MemorySegment JVM memory leak
Ahmed
ahmdprog.java at gmail.com
Thu Apr 23 08:00:42 UTC 2020
Hello,
Coming back to Linux mmap
The problem with madvise(&db_map[i],4096,MADV_DONTNEED); Will make the memory segment in OS cache/buffer. I did a lot of testing and the OS eat all memory and put it as cache/buffer and OS will never release it until process die.
The attached screenshot explains very well.
I don't think madvise(&db_map[i],4096,MADV_DONTNEED); Is the perfect solution for Linux. There is madvise(&db_map[i],4096,MADV_REMOVE); Which completely return the memory segment as a free memory which it is excellent.
But again madvise(&db_map[i],4096,MADV_REMOVE); Is slow and severely impact performance.
Maybe a good solution to make a queue Of segment pages and quietly free them by madvise(&db_map[i],4096,MADV_REMOVE);
I completely understand OS to put segment in cache/buffer if process does not respect the OS page size. But honestly, I can't understand why OS keep the memory segment in cache/buffer after written to disk in mmap. The whole idea of mmap is to have a direct access and avoid cache/buffering of traditional read/write
By the way, in MAC I did a quick test and mmap is great and politely mark memory segment to free pool after written to disk. Unfortunately I don't have access to any Solaris, but I am very curious to know how it behave there, very long time ago I remember some news about and perfect implementation mmap by Sun Microsystem that time.
How java C source code implement this in mmap. Can you please share c source code of mmap usage ?.
Regards, Ahmed Hamdallah.
-----Original Message-----
From: Maurizio Cimadamore <maurizio.cimadamore at oracle.com>
Sent: Thursday, April 23, 2020 4:48 AM
To: Uwe Schindler <uschindler at apache.org>; 'Ahmed' <ahmdprog.java at gmail.com>; panama-dev at openjdk.java.net
Subject: Re: MemorySegment JVM memory leak
On 23/04/2020 01:34, Maurizio Cimadamore wrote:
> No. But that doesn't seem to be a very important issue? If you don't
> need the original safe segment, you can just ditch it and leave it to
> the GC?
Ok, I see what you mean now.
You basically want that calling close() on the unsafe segment calls the cleanup action (unmap) of the original segment. And, it seems you don't want to write native code for it either, so you have no way to write a Runnable that does what you want.

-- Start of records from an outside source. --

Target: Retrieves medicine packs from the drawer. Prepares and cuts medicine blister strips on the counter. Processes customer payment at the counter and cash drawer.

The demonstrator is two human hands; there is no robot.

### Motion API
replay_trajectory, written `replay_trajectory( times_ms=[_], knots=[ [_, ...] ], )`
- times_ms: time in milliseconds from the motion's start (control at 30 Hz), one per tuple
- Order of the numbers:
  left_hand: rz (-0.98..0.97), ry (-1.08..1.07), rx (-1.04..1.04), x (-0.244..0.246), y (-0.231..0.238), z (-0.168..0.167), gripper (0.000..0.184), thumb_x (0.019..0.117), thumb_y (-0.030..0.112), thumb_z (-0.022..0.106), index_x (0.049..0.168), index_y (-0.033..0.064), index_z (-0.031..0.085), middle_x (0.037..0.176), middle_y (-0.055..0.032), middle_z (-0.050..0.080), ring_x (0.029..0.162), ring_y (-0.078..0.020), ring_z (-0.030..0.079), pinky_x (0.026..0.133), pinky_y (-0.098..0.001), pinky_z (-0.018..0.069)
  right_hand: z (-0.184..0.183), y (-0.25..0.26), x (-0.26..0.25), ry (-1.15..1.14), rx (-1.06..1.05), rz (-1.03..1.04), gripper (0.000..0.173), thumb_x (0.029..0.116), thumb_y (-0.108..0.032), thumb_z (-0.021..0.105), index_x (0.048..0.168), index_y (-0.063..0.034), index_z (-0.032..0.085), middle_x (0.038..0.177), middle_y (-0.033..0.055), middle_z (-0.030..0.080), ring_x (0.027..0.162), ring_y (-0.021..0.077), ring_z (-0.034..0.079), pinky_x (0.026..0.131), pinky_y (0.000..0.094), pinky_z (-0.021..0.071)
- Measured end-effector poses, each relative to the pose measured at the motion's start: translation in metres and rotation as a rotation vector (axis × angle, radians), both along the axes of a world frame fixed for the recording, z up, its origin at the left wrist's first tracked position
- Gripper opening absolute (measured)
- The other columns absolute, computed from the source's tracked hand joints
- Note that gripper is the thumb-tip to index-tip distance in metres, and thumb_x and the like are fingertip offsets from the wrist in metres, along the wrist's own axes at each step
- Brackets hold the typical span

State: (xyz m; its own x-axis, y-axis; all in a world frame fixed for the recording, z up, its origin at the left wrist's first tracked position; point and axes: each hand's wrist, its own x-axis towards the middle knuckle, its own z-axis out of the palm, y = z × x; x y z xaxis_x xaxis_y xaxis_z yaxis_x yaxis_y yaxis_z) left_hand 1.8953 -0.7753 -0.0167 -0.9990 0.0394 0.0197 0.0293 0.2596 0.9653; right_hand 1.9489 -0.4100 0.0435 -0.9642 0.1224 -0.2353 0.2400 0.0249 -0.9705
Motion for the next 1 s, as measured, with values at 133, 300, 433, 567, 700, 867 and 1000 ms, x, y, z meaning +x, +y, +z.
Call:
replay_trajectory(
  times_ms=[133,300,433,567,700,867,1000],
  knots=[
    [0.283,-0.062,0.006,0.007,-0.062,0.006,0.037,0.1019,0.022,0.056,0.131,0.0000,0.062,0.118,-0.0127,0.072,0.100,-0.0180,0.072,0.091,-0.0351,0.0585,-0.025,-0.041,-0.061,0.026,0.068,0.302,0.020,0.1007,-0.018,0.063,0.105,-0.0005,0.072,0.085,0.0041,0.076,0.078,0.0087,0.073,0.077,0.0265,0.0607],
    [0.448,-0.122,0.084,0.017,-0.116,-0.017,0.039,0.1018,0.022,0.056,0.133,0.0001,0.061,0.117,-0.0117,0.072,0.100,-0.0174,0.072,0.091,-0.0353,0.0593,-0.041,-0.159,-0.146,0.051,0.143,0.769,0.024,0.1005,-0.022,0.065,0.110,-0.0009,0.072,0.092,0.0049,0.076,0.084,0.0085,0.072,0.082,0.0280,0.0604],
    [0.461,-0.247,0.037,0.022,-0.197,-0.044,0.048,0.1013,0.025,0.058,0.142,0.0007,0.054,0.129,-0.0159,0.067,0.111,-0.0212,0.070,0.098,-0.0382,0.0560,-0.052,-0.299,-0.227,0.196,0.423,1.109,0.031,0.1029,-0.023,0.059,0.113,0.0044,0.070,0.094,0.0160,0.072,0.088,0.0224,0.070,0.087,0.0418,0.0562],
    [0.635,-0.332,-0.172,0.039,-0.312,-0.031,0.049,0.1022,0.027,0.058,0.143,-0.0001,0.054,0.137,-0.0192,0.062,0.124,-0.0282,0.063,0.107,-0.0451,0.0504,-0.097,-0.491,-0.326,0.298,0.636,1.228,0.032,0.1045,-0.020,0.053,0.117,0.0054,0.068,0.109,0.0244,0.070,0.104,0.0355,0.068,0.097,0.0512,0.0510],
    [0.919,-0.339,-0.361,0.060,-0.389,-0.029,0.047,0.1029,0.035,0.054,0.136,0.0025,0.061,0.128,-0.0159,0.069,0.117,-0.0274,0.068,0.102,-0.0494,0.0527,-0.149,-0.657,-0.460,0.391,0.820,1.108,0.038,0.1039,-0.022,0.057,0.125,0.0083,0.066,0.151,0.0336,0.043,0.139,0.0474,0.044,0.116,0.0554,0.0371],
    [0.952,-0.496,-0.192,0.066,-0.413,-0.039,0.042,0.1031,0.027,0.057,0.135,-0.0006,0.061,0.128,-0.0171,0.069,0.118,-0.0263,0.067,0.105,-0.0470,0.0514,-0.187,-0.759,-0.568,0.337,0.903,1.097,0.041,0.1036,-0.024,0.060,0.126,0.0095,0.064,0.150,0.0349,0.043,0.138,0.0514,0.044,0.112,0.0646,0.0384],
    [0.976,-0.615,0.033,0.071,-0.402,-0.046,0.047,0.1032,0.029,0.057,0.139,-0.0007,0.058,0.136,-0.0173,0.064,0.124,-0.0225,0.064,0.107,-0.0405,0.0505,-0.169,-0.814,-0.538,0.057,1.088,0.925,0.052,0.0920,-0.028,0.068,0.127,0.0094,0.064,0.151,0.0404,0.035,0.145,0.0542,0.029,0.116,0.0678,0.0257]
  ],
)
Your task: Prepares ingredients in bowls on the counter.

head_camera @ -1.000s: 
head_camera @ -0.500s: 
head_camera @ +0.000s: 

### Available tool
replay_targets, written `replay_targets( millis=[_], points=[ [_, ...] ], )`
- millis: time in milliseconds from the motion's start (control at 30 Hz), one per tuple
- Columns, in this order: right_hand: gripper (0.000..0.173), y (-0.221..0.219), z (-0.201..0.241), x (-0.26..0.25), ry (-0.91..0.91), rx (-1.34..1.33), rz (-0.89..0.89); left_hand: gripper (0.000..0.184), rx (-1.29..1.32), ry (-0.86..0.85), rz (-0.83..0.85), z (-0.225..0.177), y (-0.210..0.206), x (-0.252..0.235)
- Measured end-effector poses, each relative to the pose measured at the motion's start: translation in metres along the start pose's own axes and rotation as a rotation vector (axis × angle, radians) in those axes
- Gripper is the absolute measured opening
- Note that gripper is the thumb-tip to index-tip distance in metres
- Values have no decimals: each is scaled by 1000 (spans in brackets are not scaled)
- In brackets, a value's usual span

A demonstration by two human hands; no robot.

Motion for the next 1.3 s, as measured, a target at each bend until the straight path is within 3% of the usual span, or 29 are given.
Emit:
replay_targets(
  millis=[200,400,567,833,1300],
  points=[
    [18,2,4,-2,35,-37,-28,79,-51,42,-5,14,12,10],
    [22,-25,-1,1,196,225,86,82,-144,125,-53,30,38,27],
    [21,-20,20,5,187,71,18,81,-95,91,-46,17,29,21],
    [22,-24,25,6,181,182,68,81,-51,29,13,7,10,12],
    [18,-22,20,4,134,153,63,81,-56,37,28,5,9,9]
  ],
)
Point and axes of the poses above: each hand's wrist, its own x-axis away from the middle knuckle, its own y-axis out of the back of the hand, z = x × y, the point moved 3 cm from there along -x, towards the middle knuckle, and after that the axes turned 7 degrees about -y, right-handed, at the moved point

When I issued the patch originally, I allowed the possibility of passing an AutoCloseable as a cleanup action (not a Runnable), which meant you could pass the _safe_ segment as the cleanup action, and the cleanup action would have been called regardless of confinement.
During the review process, it was observed that this was perhaps a bit too magic - e.g. calling close() would leave the original segment in an unconsistent state (e.g. isAlive() == true, but memory freed).
I'll think a bit more whether something like that could be achieved in a way that doesn't add too much complexity to the API, I think I see maybe a path to get there (or maybe is the late hour :-) ).